Happening, senaryo dâhilinde olmayan ve doğaçlama yoluyla yapılan bir çeşit sanatsal etkinliktir. Hayatımıza ilk kez 1959’da, Allan Kaprow’un New York Reuben Galerisi’ndeki “6 Bölümde 18 Olay” adlı gösterisiyle girmiştir. Bunun yanı sıra Claes Oldenburg’un “Dükkân”, “Oto-bedenler” ve “Yıkamalar”; Robert Rauschenberg’ün “Harita Odası II”; Robert Whitman’ın “Amerikan Ayı”; Kaprow’un “Çağrı” isimli eserleri de önemli ‘happening’ler arasındadır.
‘Happening’ ilk olarak seyircilerin ve sanatçıların sanatı deneyimlemek için ipuçlarını takip ettiği kısa senaryolu etkinlikler şeklinde başlamıştır. Alan Kaprow’a göre happening, katılanların sadece oynama uğruna dâhil oldukları bir oyun, bir macera ya da bir dizi etkinliktir. Bu sanatsal etkinlik türünde sanatçılar bir şeyler okuyor, pandomim yapıyor, resim çiziyor, çeşitli enstrümanlar çalıyorlar. Seyirciler ise bu esnada sahneler arasında dolaşıyor ve happening denen olaya katılmış oluyorlar. İzleyicinin aktif katılımıyla gerçekleştirildiği için oyunun ne yönde gelişeceği önceden belirlenemiyor.
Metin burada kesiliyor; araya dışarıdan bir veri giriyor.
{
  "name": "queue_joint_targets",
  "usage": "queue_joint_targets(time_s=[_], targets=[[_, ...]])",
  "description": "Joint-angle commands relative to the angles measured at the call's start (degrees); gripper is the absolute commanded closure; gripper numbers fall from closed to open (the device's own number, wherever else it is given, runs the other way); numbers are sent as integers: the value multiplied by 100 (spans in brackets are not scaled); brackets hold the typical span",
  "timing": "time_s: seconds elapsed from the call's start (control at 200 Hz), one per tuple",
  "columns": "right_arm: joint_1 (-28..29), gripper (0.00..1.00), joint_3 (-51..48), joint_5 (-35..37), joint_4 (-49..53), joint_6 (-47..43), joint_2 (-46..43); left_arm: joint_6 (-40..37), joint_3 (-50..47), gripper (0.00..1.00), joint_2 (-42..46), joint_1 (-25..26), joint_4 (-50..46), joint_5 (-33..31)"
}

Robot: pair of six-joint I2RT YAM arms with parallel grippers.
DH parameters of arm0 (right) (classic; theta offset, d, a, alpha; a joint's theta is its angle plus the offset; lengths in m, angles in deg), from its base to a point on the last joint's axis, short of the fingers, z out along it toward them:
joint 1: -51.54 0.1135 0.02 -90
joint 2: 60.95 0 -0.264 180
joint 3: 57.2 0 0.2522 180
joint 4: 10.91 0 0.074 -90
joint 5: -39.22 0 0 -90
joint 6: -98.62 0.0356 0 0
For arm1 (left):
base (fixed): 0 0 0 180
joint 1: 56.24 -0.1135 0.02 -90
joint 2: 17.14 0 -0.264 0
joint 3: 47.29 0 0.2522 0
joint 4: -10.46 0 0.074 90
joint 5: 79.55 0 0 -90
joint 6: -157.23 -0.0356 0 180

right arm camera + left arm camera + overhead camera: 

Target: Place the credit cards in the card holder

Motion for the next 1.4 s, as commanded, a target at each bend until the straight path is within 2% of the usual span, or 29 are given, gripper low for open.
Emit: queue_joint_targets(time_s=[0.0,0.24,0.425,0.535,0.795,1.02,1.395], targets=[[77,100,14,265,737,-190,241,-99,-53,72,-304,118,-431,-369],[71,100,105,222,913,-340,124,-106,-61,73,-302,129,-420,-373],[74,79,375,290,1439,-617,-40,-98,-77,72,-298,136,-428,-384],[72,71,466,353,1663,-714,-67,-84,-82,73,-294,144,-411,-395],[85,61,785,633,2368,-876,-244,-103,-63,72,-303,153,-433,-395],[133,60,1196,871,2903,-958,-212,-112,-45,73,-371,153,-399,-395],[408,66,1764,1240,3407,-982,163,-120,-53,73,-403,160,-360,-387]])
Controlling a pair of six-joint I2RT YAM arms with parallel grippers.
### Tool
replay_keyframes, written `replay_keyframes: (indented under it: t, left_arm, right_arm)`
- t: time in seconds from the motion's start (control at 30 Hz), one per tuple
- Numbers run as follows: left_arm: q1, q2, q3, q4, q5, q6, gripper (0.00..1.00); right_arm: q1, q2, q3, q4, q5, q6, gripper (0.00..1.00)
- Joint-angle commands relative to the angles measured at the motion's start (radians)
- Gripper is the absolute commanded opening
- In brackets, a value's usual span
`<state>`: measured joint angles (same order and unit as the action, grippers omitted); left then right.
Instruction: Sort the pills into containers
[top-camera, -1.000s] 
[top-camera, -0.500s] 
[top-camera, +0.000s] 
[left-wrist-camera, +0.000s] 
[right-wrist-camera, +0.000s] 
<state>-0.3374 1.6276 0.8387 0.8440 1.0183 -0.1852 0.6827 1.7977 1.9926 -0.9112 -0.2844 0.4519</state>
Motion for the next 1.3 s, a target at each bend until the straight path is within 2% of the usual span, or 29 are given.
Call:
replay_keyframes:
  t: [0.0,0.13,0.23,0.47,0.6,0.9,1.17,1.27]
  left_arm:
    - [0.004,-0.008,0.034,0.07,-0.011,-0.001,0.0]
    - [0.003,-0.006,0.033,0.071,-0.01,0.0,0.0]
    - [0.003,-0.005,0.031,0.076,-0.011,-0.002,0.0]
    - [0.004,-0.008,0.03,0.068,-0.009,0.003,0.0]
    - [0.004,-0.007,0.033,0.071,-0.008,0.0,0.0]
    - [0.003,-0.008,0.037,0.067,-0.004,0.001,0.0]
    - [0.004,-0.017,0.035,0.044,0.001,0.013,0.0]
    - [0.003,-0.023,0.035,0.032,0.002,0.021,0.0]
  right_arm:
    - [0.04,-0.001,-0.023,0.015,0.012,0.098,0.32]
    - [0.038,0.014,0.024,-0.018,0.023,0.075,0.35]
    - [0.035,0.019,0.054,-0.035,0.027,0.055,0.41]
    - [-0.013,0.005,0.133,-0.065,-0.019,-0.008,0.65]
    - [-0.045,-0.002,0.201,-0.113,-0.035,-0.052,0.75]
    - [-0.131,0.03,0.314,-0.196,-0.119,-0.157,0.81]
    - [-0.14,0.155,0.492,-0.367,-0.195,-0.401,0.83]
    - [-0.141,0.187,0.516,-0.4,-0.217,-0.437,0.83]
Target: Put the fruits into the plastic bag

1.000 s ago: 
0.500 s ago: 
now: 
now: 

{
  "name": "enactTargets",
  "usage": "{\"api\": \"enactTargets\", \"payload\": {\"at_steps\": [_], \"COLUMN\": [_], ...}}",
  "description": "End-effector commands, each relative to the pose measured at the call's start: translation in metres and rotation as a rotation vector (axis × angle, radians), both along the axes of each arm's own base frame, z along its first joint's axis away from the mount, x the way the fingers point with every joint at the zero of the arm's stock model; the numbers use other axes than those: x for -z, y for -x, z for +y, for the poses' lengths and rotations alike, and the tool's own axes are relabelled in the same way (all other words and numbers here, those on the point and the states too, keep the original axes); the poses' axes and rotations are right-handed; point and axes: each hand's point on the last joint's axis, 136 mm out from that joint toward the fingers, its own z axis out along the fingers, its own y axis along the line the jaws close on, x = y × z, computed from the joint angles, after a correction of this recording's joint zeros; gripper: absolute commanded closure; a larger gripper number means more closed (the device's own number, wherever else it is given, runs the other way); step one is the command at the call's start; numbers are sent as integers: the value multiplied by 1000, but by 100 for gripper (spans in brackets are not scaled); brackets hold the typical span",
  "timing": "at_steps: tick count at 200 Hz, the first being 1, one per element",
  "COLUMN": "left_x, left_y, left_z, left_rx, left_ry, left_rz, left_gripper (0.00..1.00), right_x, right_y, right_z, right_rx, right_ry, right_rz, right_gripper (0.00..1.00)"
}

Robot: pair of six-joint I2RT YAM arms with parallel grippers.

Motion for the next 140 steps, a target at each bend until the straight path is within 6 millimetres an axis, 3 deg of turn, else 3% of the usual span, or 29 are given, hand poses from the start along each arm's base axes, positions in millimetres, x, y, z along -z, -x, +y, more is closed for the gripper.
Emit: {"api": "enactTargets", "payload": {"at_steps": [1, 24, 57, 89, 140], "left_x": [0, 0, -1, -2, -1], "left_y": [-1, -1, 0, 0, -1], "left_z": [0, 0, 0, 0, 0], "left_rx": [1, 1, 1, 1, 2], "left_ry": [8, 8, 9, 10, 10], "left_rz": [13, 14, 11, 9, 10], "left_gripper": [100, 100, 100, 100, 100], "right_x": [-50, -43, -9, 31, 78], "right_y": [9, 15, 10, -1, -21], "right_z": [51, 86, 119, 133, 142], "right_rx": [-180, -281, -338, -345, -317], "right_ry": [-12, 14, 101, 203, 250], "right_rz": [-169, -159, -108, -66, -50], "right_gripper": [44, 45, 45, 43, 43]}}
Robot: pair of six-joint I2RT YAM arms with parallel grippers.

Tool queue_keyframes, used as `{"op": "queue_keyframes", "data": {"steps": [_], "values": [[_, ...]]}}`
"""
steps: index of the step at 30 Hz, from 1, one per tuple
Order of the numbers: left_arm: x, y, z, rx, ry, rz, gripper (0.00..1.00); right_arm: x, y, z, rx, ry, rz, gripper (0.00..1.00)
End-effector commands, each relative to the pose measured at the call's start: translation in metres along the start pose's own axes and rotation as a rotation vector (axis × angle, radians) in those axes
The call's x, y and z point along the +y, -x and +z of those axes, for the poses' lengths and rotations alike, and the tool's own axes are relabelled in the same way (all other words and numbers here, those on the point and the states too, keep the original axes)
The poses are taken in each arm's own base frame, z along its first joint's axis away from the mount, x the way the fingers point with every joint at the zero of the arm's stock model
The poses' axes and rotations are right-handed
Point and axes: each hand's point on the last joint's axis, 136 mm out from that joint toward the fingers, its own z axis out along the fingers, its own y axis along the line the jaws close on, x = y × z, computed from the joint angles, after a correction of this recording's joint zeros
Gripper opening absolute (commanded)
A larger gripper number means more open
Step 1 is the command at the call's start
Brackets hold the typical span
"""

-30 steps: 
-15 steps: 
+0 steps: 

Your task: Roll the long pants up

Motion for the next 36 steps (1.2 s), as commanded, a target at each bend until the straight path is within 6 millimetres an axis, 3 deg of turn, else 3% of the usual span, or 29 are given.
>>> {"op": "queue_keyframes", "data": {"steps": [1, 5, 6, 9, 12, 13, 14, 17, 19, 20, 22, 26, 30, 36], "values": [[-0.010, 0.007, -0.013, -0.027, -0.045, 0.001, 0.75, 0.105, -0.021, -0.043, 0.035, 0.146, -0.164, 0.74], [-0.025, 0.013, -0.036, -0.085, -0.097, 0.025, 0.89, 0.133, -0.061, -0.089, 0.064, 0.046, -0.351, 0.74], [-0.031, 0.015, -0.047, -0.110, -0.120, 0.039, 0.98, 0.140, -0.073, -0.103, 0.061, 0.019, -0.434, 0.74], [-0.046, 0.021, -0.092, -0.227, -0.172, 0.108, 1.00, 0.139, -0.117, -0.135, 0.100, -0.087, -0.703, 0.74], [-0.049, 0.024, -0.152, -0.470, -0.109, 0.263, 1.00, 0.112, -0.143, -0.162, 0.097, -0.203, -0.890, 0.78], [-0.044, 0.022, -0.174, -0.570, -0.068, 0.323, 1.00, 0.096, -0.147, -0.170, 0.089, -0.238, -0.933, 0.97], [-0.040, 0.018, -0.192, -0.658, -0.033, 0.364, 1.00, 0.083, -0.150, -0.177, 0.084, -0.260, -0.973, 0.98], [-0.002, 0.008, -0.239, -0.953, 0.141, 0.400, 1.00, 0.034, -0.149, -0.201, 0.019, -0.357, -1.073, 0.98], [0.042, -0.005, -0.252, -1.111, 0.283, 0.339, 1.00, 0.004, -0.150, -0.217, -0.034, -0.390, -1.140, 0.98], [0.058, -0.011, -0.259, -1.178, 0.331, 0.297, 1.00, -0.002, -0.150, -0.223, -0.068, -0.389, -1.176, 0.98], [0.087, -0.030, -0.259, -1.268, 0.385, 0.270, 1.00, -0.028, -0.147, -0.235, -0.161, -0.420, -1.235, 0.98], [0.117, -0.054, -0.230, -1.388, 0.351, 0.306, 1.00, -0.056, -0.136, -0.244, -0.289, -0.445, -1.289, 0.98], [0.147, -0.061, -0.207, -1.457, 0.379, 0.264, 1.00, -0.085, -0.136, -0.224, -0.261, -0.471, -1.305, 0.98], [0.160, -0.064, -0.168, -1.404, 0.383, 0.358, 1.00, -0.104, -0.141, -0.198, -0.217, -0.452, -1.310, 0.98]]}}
Bu sayede bir nevi spontane denilen davranış biçimleri sergilenmiş oluyor.
Happeninglerin dünyanın birçok bölgesinde çok hızlı bir biçimde yayılmasının nedeni, bu türün kendine özgü bir doğallığının olmasıdır. ‘Happening’ler sanatçı ve izleyiciler arasındaki duvarı yıkmakta başarılı olmuştur.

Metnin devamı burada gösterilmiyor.